Faith pushed off from the table, pacing the length of the room, desperately wanting some space between them. When she spun back around to face him, her eyes blazed with fire. "Do you want to go to Hell?"

Dean was taken aback. "Do I want to go to Hell? Of course not. Nobody wants to go to Hell."

"So, you want to live?" she pressed stubbornly.

Dean opened his mouth but seemed to change his mind about whatever he wanted to say and shut it again. He swigged back some beer and said instead, "I don't want to live if it means my brother has to die. So, the choice is an easy one. Me or him. You'd understand if you had any family."

The words weren't all that harsh, or unexpected, or even at all untrue, but all the same they were like knives piercing at the cracks in her armour, the unforgiving bite of metal tearing into her chest. She pressed a hand over her heart as though to protect it from further attack.

Something close to regret might have passed across Dean's expression, but he quickly hid his face behind his beer bottle before she had a chance to know for sure.

"Maybe it's stupid of me, but I kind of thought I did have a family," she said, the quiet words taking even her by surprise. She'd made no conscious decision to speak. "Toby and Sam and you. And Bobby, who's always the one saying family doesn't end with blood. I guess I thought that meant something."

She grabbed her jacket from where it was hung over the back of a chair, shrugging into it and making a beeline for the door. "Where're you going?" Dean demanded, somehow surprised that she didn't want to stay and get stabbed some more.

"To get some air," she snapped, the door slamming shut in her wake.

The air outside was bitterly cold, but she just burrowed deeper into the folds of her parka, stomping off in the direction of the main street. She had no destination in mind, and the sun was making its descent towards the horizon. When it disappeared entirely, they'd have to get going to get to the Morton house for the job. She didn't have unlimited time to wander, but she kept walking anyway, deciding to just complete a lap around the block; give her head some time to cool.

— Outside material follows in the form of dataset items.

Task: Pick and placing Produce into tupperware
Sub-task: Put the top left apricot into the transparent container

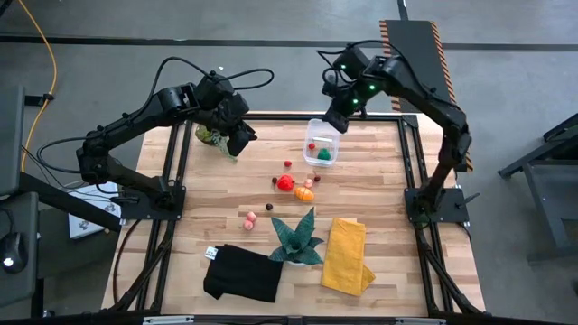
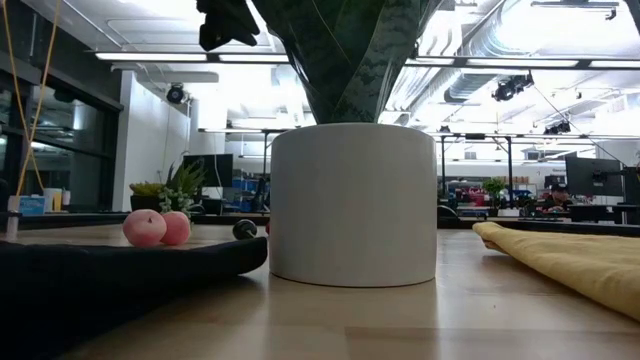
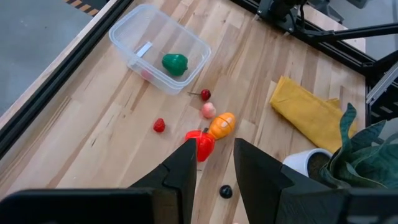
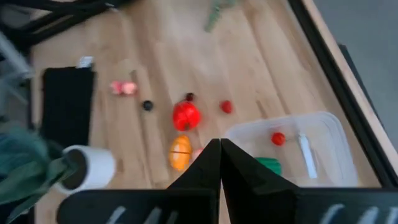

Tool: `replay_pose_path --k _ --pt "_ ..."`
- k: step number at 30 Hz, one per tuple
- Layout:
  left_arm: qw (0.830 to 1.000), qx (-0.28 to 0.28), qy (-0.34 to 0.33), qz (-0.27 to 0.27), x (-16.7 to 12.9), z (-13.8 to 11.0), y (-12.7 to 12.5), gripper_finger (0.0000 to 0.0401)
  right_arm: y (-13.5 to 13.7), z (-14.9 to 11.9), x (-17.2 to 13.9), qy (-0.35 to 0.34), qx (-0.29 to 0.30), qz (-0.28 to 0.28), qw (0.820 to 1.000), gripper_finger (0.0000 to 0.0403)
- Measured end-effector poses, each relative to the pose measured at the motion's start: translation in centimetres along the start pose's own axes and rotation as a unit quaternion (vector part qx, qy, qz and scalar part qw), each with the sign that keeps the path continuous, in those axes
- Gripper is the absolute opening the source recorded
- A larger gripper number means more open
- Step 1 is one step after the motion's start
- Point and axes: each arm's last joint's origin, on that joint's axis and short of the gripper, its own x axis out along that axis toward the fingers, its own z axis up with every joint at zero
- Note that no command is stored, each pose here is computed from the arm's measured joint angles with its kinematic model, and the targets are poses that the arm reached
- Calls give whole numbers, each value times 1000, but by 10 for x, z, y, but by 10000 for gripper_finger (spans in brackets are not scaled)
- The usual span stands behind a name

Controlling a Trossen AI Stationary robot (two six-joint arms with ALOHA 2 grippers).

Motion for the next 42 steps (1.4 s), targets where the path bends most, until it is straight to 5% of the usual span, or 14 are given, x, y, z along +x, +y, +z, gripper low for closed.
replay_pose_path --k 18,23,31,42 --pt "1000 -9 -10 -2 0 2 0 95 87 -15 -45 -66 -138 143 978 0" --pt "997 2 -53 -56 -1 12 -4 95 103 -14 -45 -79 -162 159 971 0" --pt "983 51 -96 -148 -15 16 -13 95 106 -15 -41 -73 -164 161 971 0" --pt "978 64 -122 -156 -69 -9 -26 95 100 -18 -40 -58 -150 155 975 0"
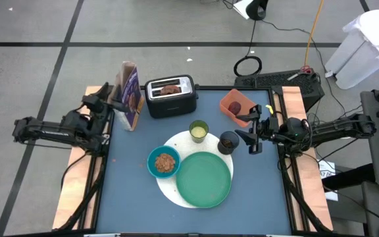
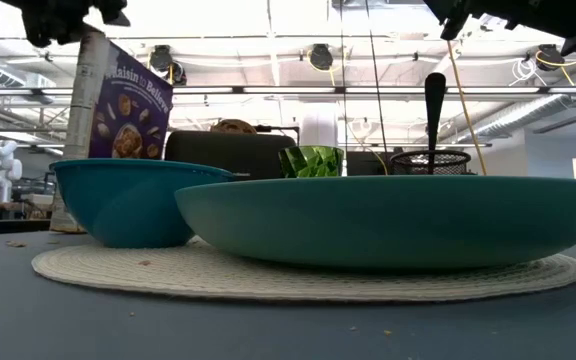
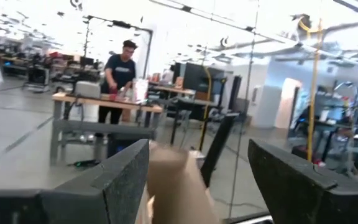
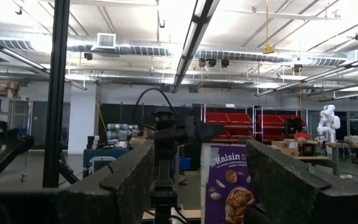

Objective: Arrange a breakfast setting
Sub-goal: Put the brown toasted bread on the green plate

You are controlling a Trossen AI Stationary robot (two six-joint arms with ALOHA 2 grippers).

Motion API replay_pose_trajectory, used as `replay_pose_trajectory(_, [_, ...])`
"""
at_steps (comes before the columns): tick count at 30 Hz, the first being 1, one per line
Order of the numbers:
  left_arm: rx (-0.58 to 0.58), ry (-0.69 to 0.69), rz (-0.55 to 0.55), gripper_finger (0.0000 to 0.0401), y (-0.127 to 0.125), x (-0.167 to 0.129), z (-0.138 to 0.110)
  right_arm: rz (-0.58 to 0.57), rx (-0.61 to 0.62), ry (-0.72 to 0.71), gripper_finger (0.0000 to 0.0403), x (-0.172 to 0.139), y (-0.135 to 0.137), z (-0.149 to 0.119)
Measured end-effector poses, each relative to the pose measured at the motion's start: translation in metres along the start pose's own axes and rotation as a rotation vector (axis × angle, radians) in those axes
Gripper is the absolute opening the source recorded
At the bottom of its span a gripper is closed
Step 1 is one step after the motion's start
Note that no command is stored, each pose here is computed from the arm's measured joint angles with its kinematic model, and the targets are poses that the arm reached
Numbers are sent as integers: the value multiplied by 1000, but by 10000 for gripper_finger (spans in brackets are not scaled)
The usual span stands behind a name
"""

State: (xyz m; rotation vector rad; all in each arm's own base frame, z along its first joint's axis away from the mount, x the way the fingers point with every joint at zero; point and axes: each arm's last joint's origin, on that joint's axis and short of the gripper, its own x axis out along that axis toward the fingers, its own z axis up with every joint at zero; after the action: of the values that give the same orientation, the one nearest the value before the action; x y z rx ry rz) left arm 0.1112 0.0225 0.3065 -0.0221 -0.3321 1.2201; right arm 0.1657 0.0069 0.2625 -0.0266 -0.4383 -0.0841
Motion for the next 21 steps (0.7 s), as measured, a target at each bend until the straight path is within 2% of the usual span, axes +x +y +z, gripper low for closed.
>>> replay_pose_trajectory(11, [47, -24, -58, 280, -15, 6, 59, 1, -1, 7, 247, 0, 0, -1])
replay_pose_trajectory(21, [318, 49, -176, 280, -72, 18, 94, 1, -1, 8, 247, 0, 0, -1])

But before she could reach the curb, a hand caught her arm and tugged her to a gentle stop. Faith knew she'd see Dean when she turned around, so she wasn't surprised to find him stood before her, looking stuck somewhere between angry and contrite.

"You can't just run away every time I say something you don't like," he grumbled.

Faith scoffed. "Dean, if I actually did that, you would literally never see me."

It brought a begrudging smile to Dean's lips, but he lifted a hand to physically scrub it away, as if it wouldn't leave his face any other way.

"I really did just need some air," she added, a tentative peace offering.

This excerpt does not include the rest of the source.